Living Tradition, New Works, and a Model That Resists Time
The permanence of the hanok does not depend only on the preservation of temples and palaces. Choi asserts that modern buildings continue to be erected in different parts of the country, maintaining traditional methods even in current contexts.
By recommending the Hanok Yechon Hotel in Namwon, Jeollabuk-do, he highlights an essential point: tradition does not need to exist only as frozen heritage. It can continue operating as housing, lodging, and contemporary living experience.
This argument gains strength because the master does not treat the hanok as a museum piece. For him, the world can accelerate, machines can reduce work time and increase convenience, but construction principles remain the same.

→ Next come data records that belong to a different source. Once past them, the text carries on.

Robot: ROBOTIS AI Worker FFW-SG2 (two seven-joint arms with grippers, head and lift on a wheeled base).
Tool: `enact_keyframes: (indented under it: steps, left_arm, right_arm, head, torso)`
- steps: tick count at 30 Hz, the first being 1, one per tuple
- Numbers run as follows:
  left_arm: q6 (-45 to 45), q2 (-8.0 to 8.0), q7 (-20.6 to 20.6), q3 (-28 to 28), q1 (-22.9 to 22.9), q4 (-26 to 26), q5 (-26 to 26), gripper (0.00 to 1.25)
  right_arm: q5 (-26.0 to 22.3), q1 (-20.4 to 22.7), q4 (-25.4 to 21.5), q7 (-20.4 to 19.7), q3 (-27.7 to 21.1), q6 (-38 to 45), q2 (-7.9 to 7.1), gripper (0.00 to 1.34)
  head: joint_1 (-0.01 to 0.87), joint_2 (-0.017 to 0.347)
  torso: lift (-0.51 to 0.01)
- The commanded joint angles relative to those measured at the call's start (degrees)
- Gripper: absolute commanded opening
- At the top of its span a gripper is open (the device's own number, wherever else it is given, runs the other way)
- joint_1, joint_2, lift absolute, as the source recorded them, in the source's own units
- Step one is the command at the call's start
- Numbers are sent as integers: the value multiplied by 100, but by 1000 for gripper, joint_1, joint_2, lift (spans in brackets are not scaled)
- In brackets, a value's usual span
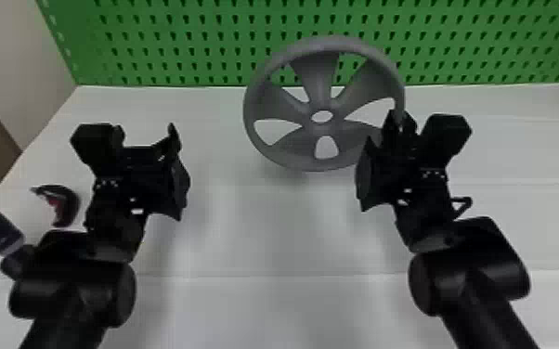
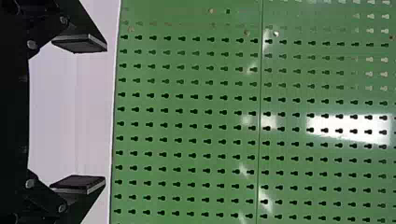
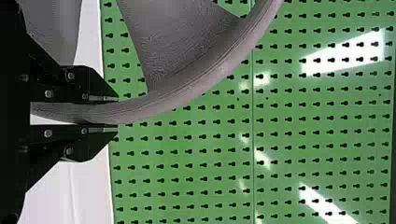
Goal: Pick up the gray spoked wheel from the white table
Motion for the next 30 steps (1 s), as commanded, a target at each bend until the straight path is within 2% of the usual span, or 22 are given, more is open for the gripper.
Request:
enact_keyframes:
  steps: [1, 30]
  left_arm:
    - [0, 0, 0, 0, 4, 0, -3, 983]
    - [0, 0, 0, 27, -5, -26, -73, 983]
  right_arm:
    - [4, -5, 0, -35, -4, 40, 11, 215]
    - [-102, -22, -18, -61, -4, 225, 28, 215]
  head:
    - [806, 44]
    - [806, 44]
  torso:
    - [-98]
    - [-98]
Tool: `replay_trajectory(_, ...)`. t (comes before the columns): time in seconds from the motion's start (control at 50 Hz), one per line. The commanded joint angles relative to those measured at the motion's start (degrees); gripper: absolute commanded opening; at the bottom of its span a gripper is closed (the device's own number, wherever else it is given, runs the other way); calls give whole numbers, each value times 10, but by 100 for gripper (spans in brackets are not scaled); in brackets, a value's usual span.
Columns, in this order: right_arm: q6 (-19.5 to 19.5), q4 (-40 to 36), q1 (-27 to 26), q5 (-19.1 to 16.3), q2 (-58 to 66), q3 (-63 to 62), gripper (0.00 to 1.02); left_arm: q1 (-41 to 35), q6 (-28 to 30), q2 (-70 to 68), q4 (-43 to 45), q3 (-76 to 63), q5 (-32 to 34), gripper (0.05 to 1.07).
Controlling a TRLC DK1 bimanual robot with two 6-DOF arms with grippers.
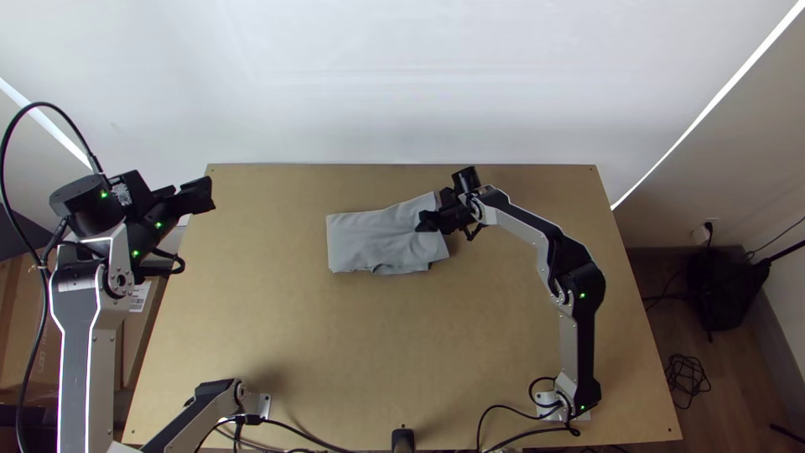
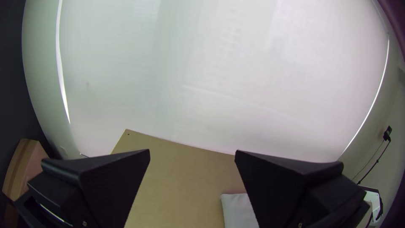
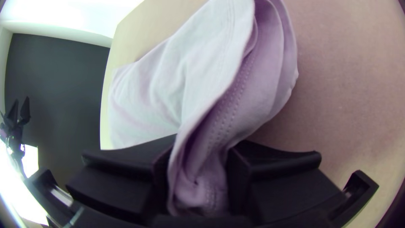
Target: Fold the t-shirt
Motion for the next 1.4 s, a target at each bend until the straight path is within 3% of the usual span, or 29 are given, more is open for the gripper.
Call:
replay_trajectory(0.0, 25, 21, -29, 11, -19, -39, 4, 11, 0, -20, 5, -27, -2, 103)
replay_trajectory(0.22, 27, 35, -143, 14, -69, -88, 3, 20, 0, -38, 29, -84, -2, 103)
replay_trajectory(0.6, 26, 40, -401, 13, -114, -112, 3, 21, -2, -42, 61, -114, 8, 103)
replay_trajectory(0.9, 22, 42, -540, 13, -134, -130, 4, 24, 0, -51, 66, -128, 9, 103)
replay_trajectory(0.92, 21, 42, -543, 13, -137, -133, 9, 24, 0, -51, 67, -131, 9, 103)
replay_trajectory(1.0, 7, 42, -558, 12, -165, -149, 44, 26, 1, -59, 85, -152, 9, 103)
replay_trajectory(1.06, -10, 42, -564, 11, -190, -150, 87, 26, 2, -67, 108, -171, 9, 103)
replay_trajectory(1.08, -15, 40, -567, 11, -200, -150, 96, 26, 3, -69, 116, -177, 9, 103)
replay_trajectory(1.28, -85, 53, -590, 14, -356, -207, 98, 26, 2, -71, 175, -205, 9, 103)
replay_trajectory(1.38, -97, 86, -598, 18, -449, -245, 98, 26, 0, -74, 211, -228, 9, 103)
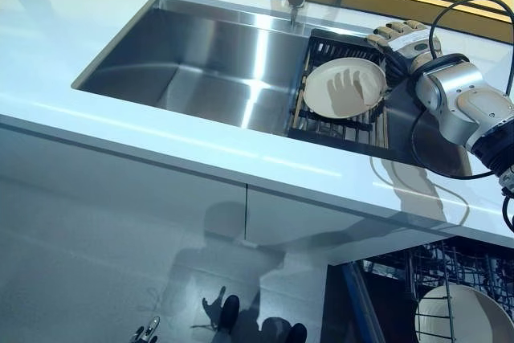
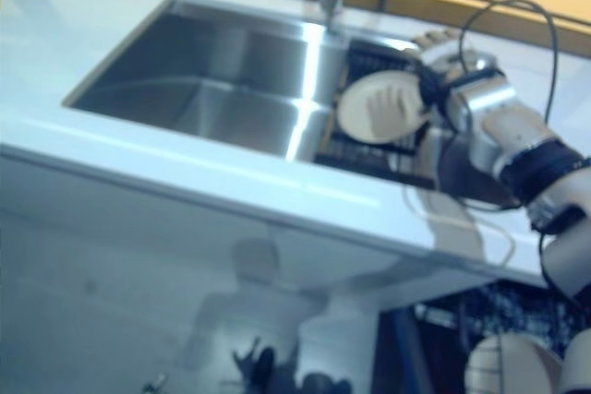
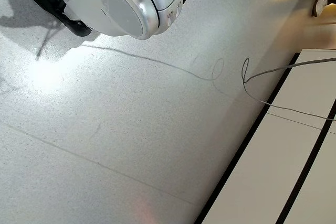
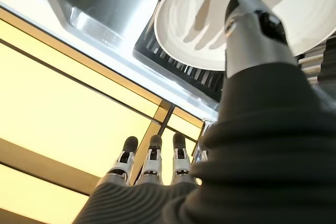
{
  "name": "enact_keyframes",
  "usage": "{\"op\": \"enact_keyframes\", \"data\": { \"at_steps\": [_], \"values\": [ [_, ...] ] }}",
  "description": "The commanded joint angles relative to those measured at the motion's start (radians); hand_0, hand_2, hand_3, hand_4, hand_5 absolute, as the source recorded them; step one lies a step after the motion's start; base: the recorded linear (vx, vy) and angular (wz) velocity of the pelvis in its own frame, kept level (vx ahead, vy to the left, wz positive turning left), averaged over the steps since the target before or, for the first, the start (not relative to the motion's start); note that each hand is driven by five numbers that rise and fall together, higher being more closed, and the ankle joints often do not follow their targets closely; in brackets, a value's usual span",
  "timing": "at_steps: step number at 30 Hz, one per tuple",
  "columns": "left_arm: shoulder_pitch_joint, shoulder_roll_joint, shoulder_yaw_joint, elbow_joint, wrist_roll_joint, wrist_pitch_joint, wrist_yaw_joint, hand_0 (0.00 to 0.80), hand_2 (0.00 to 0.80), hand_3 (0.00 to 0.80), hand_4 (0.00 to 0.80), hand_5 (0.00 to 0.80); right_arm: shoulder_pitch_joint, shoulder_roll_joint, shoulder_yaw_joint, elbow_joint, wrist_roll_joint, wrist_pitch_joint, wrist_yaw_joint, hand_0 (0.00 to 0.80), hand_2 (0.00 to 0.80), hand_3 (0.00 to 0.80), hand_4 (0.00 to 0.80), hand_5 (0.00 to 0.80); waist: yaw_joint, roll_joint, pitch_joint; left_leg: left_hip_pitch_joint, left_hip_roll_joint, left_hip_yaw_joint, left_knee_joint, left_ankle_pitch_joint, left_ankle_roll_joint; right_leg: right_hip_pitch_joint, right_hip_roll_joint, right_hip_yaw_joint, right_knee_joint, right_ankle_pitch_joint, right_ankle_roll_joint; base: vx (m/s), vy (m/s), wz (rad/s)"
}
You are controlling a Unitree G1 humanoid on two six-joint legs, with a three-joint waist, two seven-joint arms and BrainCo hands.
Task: Take plates into dishwasher
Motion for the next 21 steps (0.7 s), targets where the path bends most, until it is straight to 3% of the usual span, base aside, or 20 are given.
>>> {"op": "enact_keyframes", "data": {
  "at_steps": [1,21],
  "values": [
    [0.015,0.025,-0.023,0.012,0.025,-0.027,-0.009,0.0,0.0,0.0,0.0,0.0,-0.047,-0.006,0.048,0.005,-0.037,0.005,-0.001,0.0,0.0,0.0,0.0,0.0,0.007,-0.052,-0.021,-0.005,-0.018,0.043,-0.006,-0.054,0.011,-0.019,-0.094,0.014,-0.003,0.039,0.118,0.0,0.0,0.0],
    [0.011,0.017,-0.027,-0.007,0.015,-0.029,-0.008,0.0,0.0,0.0,0.0,0.0,0.013,0.003,0.017,-0.01,-0.055,-0.02,0.017,0.0,0.0,0.0,0.0,0.0,0.007,-0.039,0.012,-0.018,-0.019,0.046,-0.006,-0.046,0.011,-0.033,-0.098,0.014,-0.003,0.044,0.117,0.0,0.0,0.0]
  ]
}}
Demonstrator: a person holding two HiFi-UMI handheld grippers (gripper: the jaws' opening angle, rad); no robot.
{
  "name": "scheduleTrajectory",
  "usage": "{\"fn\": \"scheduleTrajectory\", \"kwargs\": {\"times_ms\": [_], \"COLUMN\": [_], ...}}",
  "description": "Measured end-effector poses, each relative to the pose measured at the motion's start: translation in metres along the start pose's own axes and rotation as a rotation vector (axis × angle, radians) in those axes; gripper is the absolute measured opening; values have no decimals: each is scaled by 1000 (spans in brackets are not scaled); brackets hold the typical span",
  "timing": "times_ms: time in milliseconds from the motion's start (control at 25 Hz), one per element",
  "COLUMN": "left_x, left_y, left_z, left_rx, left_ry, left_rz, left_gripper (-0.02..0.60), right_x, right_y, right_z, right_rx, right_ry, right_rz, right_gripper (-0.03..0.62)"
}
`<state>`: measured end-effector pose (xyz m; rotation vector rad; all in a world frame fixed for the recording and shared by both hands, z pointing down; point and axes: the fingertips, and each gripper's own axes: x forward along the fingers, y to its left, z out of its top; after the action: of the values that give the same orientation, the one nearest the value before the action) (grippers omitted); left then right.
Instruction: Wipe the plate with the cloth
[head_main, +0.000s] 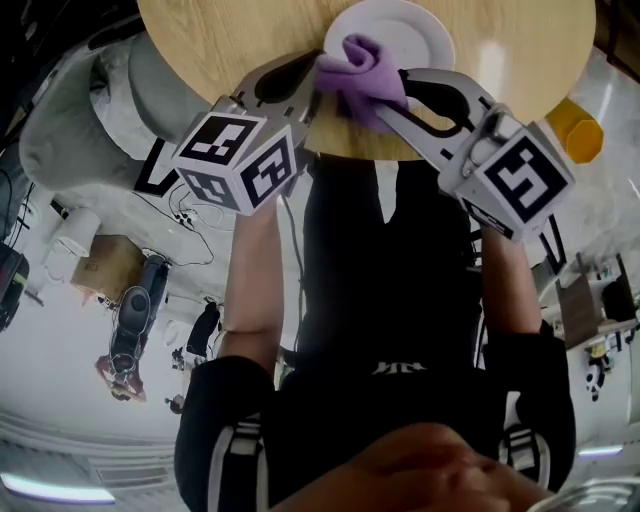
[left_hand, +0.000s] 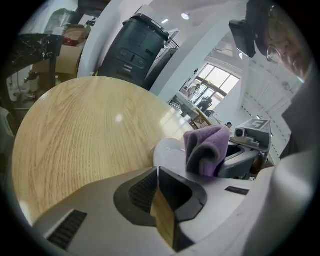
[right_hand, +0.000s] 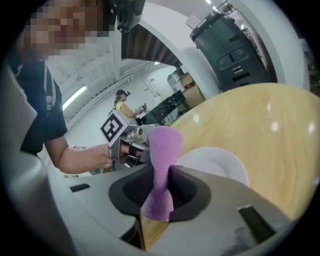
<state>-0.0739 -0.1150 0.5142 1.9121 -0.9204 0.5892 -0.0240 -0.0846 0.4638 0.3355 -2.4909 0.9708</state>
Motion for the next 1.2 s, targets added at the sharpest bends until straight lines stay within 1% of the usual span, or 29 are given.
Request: {"fn": "scheduleTrajectory", "kwargs": {"times_ms": [40, 120, 240, 400, 480, 600, 920, 1120, 1200], "left_x": [0, 1, 2, 1, 1, 2, 2, 0, 0], "left_y": [0, -2, -1, 0, -1, -3, -4, -3, -3], "left_z": [0, 2, 2, 3, 2, 2, 0, 1, 1], "left_rx": [1, 2, 2, -1, -4, -6, 3, 3, 8], "left_ry": [-2, -4, -4, -2, 0, 2, 10, 4, 4], "left_rz": [1, 3, 1, -3, -9, -18, -18, -16, -12], "left_gripper": [11, 9, 9, 9, 9, 11, 9, 2, 2], "right_x": [7, 13, 6, -28, -49, -71, -86, -87, -87], "right_y": [1, -3, -14, -34, -45, -57, -73, -70, -68], "right_z": [-2, -5, -10, -24, -32, -36, -38, -29, -19], "right_rx": [4, -29, -94, -153, -149, -135, -129, -114, -126], "right_ry": [4, 28, 68, 130, 154, 174, 181, 140, 98], "right_rz": [8, -5, -65, -160, -206, -245, -316, -307, -301], "right_gripper": [81, 81, 81, 81, 81, 81, 81, 81, 81]}}
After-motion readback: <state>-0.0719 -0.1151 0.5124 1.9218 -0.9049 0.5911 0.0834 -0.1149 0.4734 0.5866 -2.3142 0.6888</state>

The essence, in his view, lies not in rejecting the present but in the permanence of the fundamentals. Modernizing tools should not mean abandoning the logic that gives meaning to the house.
There is also an important symbolic component in this defense. In a rapidly transforming society, the hanok would appear as a message of continuity.
Eating remains a human need, regardless of whether the food is cooked in a cauldron or an electric pot. Likewise, living continues to require healthy shelter, comfort, and a balanced relationship with the environment.
The Korean carpenter uses this comparison to assert that the value of tradition does not lie in the past itself, but in the permanence of needs that the present has not yet abolished.
At the same time, Choi’s personal history prevents this defense from sounding naive. He does not idealize artisanal work as an easy refuge.
His journey has been one of deprivation, few hours of sleep, continuous training, and growing responsibility for historically significant works. Perhaps that is why his words about the hanok carry special weight.
They come from someone who did not inherit comfort but built technical authority piece by piece.
Choi Gi-young’s journey transforms the hanok into something greater than a traditional Korean house admired from a distance.
In the way he describes the selection of wood, the use of clay, stone, tiles, and paper, the functioning of the ondol, and the structural joints of the frame, it is clear that this architecture carries a complete vision of construction.
It unites environment, health, proportion, construction time, and resistance in a coherent system, even when faced with the speed of modern construction.
If you had to choose a single criterion to define a good house, would you choose the speed of construction, the longevity of centuries, the use of natural materials, or the feeling of breathing better inside it? And, looking at the logic of the hanok, do you believe that current architecture has lost fundamentals that still make a difference in daily life?